Лаборатория доктора Йонгчао Ма из Детского научно-исследовательского института Стэнли Манна в детской больнице Анн и Роберта Х. Лурье в Чикаго обнаружила, как генетический дефект при синдроме хрупкого Х – типе аутизма – задерживает выработку нейронов (нервов). клетки) в критический момент в развитии мозга зародыша. В исследовании, опубликованном в Cell Reports доктор Ма и его коллеги описывают ранее неизвестный регуляторный механизм, контролирующий дифференцировку стволовых клеток в нейроны. Они выявили ранние сбои в этом процессе при синдроме хрупкого Х, наиболее распространенном наследственном нарушении интеллекта у детей.

«Во время эмбрионального развития мозга необходимо производить правильные нейроны в нужное время и в нужном количестве», – говорит доктор Ма, старший автор и исследователь в Lurie Children's, а также доцент кафедры педиатрии, неврологии и Физиология в Северо-Западном университете, медицинская школа им. Файнберга. «Мы сосредоточились на том, что происходит в стволовых клетках, что приводит к замедлению производства нейронов, которые отвечают за функции мозга, включая обучение и память. Наши открытия проливают свет на самые ранние стадии развития болезни и предлагают новые цели для потенциальных методов лечения».

Другие исследования в области развития хрупкого Х были сосредоточены на взаимодействиях между зрелыми нейронами. Исследование доктора Ма впервые предложило новое понимание болезни на уровне стволовых клеток.

Синдром хрупкости X встречается примерно у 1 из 4000 мужчин и у 1 из 8 000 женщин.

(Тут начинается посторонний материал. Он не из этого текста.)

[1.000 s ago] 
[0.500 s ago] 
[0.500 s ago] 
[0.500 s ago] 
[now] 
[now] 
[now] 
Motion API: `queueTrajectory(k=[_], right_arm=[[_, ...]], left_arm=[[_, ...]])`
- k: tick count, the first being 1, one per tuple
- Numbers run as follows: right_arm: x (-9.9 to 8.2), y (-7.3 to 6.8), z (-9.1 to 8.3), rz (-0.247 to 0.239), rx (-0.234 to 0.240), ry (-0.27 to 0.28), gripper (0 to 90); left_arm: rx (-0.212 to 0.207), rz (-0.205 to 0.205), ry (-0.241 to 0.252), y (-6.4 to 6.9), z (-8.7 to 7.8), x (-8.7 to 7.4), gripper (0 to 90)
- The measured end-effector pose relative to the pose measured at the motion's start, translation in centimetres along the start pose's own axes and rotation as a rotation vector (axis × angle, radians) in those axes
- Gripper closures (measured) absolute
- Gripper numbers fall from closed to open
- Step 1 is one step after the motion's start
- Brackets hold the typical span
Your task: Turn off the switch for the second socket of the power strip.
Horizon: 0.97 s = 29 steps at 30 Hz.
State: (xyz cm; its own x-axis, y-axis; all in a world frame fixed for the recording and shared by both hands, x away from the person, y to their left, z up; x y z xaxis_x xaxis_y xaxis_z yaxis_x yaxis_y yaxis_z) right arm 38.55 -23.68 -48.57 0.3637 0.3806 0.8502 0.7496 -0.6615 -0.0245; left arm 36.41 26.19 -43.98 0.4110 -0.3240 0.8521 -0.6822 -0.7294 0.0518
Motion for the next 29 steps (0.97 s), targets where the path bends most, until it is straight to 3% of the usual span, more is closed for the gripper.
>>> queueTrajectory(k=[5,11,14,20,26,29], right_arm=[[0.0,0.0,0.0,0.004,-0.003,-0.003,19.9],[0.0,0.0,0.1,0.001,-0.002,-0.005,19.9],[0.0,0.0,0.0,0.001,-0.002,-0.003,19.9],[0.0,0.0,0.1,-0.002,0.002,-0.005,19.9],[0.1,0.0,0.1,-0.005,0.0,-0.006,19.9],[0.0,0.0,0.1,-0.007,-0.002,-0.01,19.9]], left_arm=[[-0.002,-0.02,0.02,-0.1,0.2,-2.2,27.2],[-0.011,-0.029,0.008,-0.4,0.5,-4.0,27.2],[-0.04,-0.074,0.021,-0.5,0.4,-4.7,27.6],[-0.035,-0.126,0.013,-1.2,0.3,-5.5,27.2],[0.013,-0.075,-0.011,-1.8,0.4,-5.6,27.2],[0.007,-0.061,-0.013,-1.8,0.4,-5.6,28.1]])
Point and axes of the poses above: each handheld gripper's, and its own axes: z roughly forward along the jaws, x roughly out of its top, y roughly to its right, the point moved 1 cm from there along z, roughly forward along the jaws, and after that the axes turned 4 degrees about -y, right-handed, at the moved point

Это вызвано мутацией в гене под названием FMR1 который кодирует белок под названием FMRP. Генетический дефект приводит к снижению белка FMRP. Ранее функция белка FMRP во время раннего развития мозга не была известна.

Д-р. Ма и его коллеги обнаружили, что в стволовых клетках белок FMRP играет ключевую роль в качестве «читателя» химической метки (называемой m ⁶ A) на РНК. Этот тег содержит инструкции о том, как обрабатывать РНК. Прочитав эти инструкции, белок FMRP экспортирует РНК из ядра в цитоплазму клеток, где меченные m ⁶ A РНК станут белками, которые контролируют дифференцировку стволовых клеток в нейроны.

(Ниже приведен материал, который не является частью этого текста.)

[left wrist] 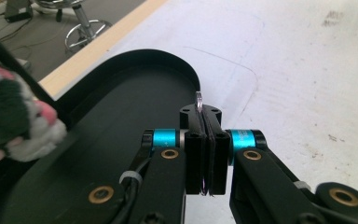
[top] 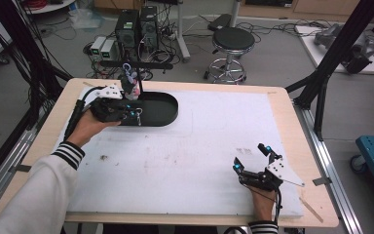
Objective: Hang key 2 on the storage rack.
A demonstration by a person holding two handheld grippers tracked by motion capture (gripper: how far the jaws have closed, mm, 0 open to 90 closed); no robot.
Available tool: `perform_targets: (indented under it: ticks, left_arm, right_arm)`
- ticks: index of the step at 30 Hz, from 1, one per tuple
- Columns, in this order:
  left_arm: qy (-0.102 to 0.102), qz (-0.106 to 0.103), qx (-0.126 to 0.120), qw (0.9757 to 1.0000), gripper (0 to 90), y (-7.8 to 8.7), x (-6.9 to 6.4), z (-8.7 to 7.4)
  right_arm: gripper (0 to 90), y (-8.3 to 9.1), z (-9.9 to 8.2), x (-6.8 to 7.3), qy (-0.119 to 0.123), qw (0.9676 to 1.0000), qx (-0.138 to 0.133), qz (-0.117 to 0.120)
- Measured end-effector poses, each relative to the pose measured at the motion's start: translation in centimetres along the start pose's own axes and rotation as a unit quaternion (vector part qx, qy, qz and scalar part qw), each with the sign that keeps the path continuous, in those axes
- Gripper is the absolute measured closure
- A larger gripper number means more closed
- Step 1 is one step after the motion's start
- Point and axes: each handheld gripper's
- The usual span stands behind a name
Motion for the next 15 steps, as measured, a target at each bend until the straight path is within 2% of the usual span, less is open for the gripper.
perform_targets:
  ticks: [6, 8, 15]
  left_arm:
    - [0.015, -0.001, -0.024, 0.9996, 88.0, 1.3, 0.8, 0.0]
    - [0.008, 0.002, -0.019, 0.9998, 88.0, 1.7, 1.1, 0.3]
    - [0.000, 0.016, -0.034, 0.9993, 88.0, 3.5, 2.1, 2.1]
  right_arm:
    - [0.6, 0.0, 0.0, 0.0, 0.000, 1.0000, -0.001, 0.000]
    - [0.6, 0.0, 0.0, 0.0, 0.001, 1.0000, -0.001, 0.000]
    - [0.6, 0.0, 0.0, 0.0, 0.001, 1.0000, -0.001, 0.000]
Point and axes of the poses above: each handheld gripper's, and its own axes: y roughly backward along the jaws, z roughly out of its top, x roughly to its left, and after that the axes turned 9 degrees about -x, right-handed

«Мы показываем, как снижение количества белка FMRP в нервных стволовых клетках приводит к уменьшению ядерного экспорта m ⁶ A-меченых РНК и, в конечном итоге, к замедлению производства нейронов, которые необходимы для здорового развития мозга , – говорит первый автор Бриттани Иденс, аспирант Межведомственной программы нейробиологии Северо-Западного университета, работающий в лаборатории доктора Ма. «Наши результаты также расширяют понимание того, как регулируется поток генетической информации от ДНК к РНК к белку, что является центральным вопросом в биологии».

«В настоящее время мы изучаем, как стимулировать активность белка FMRP в стволовых клетках, чтобы скорректировать время производства нейронов и обеспечить, чтобы правильное количество и типы нейронов были доступны для развивающегося мозга», – говорит доктор Ма. , «Возможна генная терапия для синдрома хрупкого Х».